Maine is also eligible for $2 million in aid, and New Hampshire is eligible for $1 million. Each state will now submit plans to NOAA explaining how the money will be used. The plans need to be approved by NOAA before the money is distributed.

Gov. Deval Patrick's administration estimated that red tide closures of 600,000 acres of shellfish beds across the state led directly to a $1.5 million loss in economic activity and an additional $6 million in losses in related industries such as processing and retail.

Massachusetts banned harvesting shellfish, except for scallops, from Gloucester to the New Hampshire border on May 15 after testing showed dangerously high levels of the algae Alexandrium fundyense, which causes red tide and can cause paralytic shellfish poisoning in humans when consumed in large enough quantities.

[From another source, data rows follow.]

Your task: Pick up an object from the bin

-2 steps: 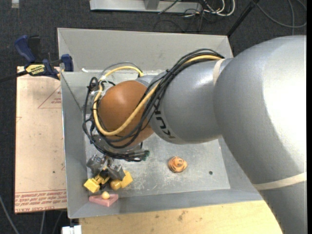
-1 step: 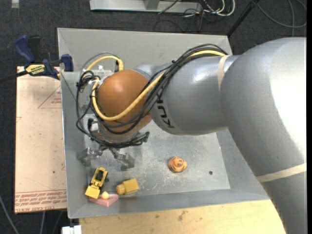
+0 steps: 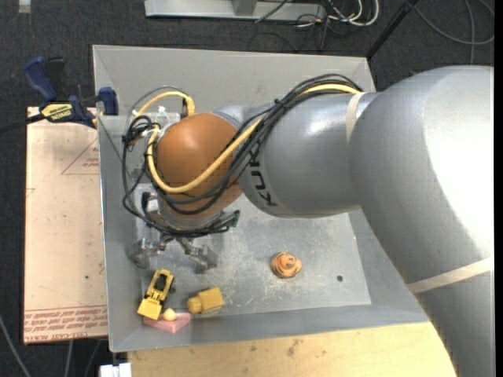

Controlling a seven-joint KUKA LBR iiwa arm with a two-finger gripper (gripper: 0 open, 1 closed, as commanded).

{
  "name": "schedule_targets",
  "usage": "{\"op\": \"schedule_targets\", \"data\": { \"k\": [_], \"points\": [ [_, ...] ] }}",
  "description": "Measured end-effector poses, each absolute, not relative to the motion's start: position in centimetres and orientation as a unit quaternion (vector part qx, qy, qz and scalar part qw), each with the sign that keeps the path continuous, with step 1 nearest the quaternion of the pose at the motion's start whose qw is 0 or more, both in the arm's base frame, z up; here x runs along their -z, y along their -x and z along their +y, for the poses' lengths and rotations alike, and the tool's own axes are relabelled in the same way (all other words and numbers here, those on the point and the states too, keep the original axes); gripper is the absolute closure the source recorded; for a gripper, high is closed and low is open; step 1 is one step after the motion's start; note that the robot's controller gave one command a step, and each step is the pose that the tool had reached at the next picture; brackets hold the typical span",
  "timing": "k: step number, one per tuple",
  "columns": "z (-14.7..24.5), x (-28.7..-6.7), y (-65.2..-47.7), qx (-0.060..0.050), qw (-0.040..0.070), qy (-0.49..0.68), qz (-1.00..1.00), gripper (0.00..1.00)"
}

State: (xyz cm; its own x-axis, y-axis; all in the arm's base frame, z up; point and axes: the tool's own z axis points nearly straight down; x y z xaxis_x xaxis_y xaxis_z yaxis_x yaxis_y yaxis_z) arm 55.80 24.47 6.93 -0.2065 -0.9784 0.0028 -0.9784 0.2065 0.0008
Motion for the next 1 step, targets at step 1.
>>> {"op": "schedule_targets", "data": {
  "k": [1],
  "points": [
    [24.6,-7.23,-53.62,-0.001,-0.001,-0.691,-0.723,0.0]
  ]
}}
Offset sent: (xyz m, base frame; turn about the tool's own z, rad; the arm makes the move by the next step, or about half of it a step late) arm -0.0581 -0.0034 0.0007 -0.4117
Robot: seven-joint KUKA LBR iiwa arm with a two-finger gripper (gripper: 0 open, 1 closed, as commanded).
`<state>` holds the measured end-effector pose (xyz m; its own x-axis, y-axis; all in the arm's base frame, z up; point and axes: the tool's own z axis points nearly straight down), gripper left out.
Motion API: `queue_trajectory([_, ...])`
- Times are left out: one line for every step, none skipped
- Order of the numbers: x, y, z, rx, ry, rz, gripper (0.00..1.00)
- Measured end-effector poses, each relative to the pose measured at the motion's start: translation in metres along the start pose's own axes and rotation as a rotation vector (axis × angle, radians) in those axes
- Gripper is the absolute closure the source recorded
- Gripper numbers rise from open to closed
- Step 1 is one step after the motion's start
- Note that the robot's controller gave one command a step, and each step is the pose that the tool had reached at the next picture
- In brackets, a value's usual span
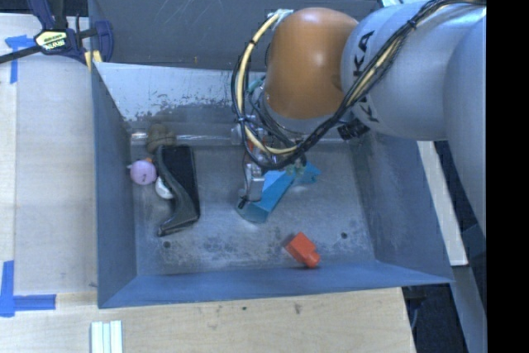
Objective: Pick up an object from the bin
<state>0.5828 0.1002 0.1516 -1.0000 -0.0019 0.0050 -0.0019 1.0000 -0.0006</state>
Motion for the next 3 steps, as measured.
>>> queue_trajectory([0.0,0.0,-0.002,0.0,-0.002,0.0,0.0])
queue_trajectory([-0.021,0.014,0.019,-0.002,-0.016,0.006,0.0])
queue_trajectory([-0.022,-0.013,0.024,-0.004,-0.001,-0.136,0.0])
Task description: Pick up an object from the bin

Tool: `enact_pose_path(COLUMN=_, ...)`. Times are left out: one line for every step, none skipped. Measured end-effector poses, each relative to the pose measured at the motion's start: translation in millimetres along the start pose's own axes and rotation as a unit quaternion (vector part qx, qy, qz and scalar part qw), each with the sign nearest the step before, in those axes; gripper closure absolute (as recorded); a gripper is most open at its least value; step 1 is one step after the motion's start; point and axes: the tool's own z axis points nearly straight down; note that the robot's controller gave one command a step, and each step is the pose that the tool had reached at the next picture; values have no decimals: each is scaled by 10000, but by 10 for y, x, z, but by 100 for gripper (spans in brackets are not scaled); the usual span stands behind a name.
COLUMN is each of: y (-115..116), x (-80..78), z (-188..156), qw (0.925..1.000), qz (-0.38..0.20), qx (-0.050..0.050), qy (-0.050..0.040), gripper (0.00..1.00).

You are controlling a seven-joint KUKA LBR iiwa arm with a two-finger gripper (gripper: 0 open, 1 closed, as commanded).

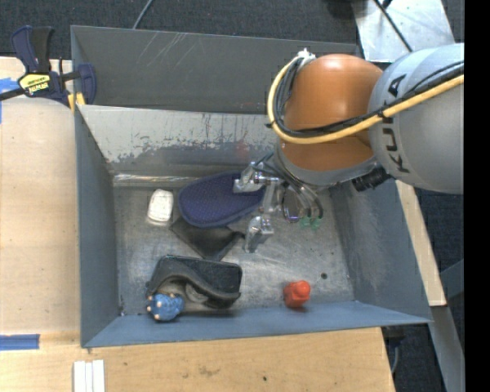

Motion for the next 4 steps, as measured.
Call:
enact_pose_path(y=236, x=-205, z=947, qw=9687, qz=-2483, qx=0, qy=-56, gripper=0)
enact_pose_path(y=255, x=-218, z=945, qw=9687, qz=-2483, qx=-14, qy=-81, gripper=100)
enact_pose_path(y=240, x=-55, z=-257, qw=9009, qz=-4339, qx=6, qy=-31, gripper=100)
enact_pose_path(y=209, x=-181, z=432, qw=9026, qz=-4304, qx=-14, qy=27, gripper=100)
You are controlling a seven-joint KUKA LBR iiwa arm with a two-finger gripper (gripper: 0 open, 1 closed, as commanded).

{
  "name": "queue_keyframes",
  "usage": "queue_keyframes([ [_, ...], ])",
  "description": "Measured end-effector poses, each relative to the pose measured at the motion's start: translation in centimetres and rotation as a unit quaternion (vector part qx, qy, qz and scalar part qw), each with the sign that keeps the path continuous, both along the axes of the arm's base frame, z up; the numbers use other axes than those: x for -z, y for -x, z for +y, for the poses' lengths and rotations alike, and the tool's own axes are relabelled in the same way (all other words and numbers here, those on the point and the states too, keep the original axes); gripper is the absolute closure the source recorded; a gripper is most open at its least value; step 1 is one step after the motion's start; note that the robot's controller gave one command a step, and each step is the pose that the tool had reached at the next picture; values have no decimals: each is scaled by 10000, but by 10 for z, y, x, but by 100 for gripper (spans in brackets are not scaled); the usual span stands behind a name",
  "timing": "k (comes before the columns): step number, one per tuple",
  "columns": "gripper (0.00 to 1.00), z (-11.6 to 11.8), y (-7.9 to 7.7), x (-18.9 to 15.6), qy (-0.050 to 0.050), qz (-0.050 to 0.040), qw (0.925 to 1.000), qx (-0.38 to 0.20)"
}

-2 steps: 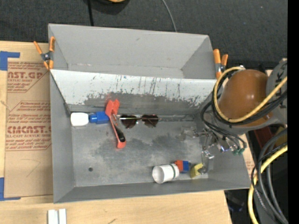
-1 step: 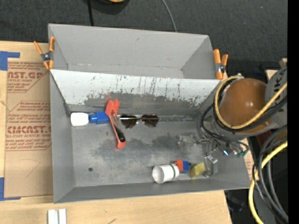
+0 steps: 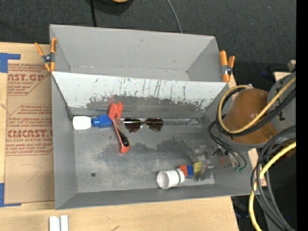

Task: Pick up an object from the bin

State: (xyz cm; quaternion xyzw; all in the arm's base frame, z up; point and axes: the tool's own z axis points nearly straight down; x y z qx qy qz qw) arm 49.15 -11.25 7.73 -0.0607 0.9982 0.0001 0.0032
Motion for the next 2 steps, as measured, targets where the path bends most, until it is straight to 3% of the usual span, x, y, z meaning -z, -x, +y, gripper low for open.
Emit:
queue_keyframes([
  [2, 100, -1, 2, 2, -6, 11, 9990, 441],
])
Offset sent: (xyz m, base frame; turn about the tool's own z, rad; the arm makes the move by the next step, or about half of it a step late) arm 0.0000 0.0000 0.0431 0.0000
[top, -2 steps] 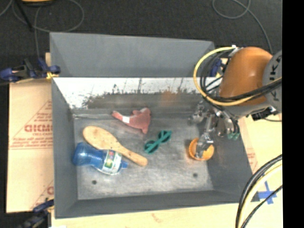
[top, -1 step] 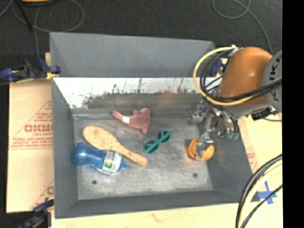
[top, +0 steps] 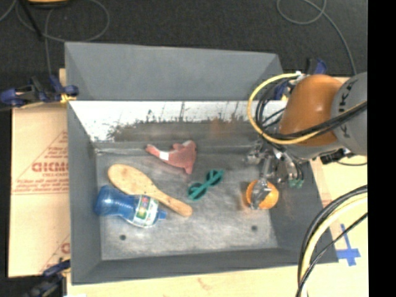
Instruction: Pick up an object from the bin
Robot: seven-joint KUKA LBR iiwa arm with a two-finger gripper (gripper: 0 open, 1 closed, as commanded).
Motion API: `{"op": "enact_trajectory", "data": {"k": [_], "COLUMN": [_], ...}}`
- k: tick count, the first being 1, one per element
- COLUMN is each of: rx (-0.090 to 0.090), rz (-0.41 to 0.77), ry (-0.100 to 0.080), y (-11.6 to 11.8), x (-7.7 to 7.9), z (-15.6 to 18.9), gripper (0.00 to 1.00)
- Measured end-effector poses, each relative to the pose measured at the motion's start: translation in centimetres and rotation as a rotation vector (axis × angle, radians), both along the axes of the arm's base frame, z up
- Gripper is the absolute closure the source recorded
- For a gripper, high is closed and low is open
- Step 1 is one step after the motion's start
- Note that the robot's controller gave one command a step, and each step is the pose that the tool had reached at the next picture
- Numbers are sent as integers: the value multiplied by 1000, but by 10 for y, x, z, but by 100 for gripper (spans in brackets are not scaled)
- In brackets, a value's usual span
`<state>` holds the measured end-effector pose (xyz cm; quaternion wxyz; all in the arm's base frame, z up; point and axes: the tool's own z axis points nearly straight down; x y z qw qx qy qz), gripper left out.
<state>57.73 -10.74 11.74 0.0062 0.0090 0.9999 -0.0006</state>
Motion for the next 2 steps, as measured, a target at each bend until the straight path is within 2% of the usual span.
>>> {"op": "enact_trajectory", "data": {"k": [1, 2], "rx": [1, 2], "rz": [12, -48], "ry": [11, 3], "y": [-27, -41], "x": [-12, -21], "z": [-39, -45], "gripper": [0, 100]}}
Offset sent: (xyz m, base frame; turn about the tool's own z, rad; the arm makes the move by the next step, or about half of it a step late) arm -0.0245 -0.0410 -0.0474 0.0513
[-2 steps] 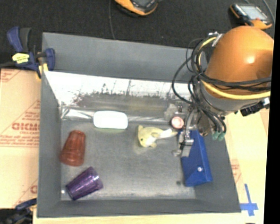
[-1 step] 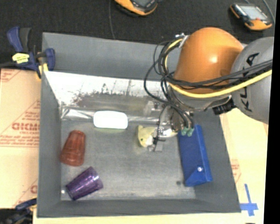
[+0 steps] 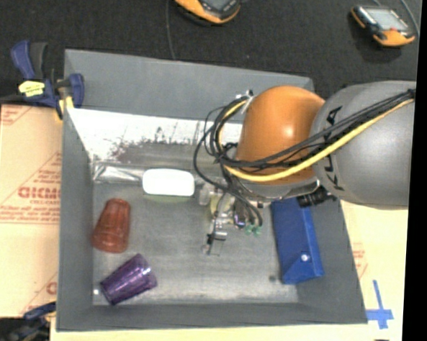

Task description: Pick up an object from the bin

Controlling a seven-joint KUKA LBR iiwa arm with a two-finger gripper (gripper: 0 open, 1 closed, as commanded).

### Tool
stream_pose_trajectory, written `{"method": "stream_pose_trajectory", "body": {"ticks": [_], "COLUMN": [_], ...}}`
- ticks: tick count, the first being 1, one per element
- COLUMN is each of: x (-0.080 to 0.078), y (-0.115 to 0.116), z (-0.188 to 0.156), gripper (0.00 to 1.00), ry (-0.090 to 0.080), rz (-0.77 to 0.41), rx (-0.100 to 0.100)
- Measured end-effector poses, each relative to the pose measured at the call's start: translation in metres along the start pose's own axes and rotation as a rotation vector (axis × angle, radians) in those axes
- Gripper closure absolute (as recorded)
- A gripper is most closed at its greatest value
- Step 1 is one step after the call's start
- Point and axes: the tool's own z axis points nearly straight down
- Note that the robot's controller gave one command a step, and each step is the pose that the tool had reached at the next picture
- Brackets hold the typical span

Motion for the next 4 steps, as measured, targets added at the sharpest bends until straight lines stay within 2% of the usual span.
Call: {"method": "stream_pose_trajectory", "body": {"ticks": [1, 2, 3, 4], "x": [-0.023, 0.000, 0.025, 0.049], "y": [0.064, 0.068, 0.096, 0.113], "z": [0.046, 0.117, 0.125, 0.127], "gripper": [0.00, 0.00, 0.00, 0.00], "ry": [-0.016, -0.007, -0.010, -0.017], "rz": [-0.007, -0.173, -0.115, -0.242], "rx": [-0.006, 0.000, -0.003, 0.006]}}
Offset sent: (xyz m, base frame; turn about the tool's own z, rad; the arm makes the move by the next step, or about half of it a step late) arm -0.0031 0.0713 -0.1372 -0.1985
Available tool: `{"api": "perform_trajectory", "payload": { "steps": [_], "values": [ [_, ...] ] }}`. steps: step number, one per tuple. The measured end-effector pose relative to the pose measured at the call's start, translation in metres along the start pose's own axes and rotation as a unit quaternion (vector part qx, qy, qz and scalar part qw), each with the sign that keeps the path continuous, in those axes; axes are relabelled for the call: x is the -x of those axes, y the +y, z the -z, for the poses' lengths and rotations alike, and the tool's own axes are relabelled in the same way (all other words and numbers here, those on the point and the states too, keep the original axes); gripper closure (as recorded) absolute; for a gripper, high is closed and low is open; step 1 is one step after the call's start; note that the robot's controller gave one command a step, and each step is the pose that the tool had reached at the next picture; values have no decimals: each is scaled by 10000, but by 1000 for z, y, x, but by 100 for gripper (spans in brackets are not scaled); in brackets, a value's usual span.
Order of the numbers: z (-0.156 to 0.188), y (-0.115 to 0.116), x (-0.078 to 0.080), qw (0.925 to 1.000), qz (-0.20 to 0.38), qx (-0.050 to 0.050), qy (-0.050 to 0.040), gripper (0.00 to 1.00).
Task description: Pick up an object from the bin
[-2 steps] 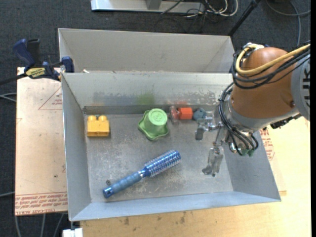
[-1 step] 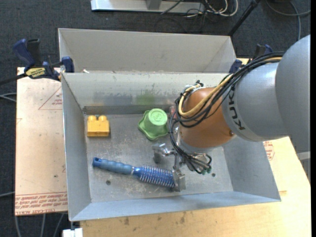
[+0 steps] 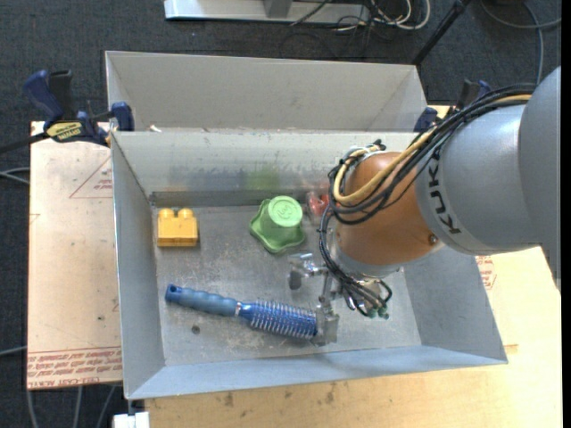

The ban was lifted from Cape Ann shellfish beds on June 29, but clammers couldn't return to the flats until July 10 due to an 11-day rain closure.

While the shellfishing industry was hard-hit by the closures, it wasn't the worst-case scenario. This year scientists found enough algal seeds in the Gulf of Maine to produce a bloom 30 percent larger than the historic red tide of 2005. The 2005 red tide and resulting three-month closure was the worst since 1972 and caused an estimated $50 million in losses throughout the Gulf of Maine. However, conditions didn't lead to such a disruptive bloom.

After the 2005 red tide, Massachusetts received $2 million of a $5 million federal aid package that included assistance for Maine and New Hampshire, but the money wasn't distributed to fishermen until two years later. On average, shellfishermen each received $1,400 in aid, and the state took $100,000 of the total amount for administrative costs.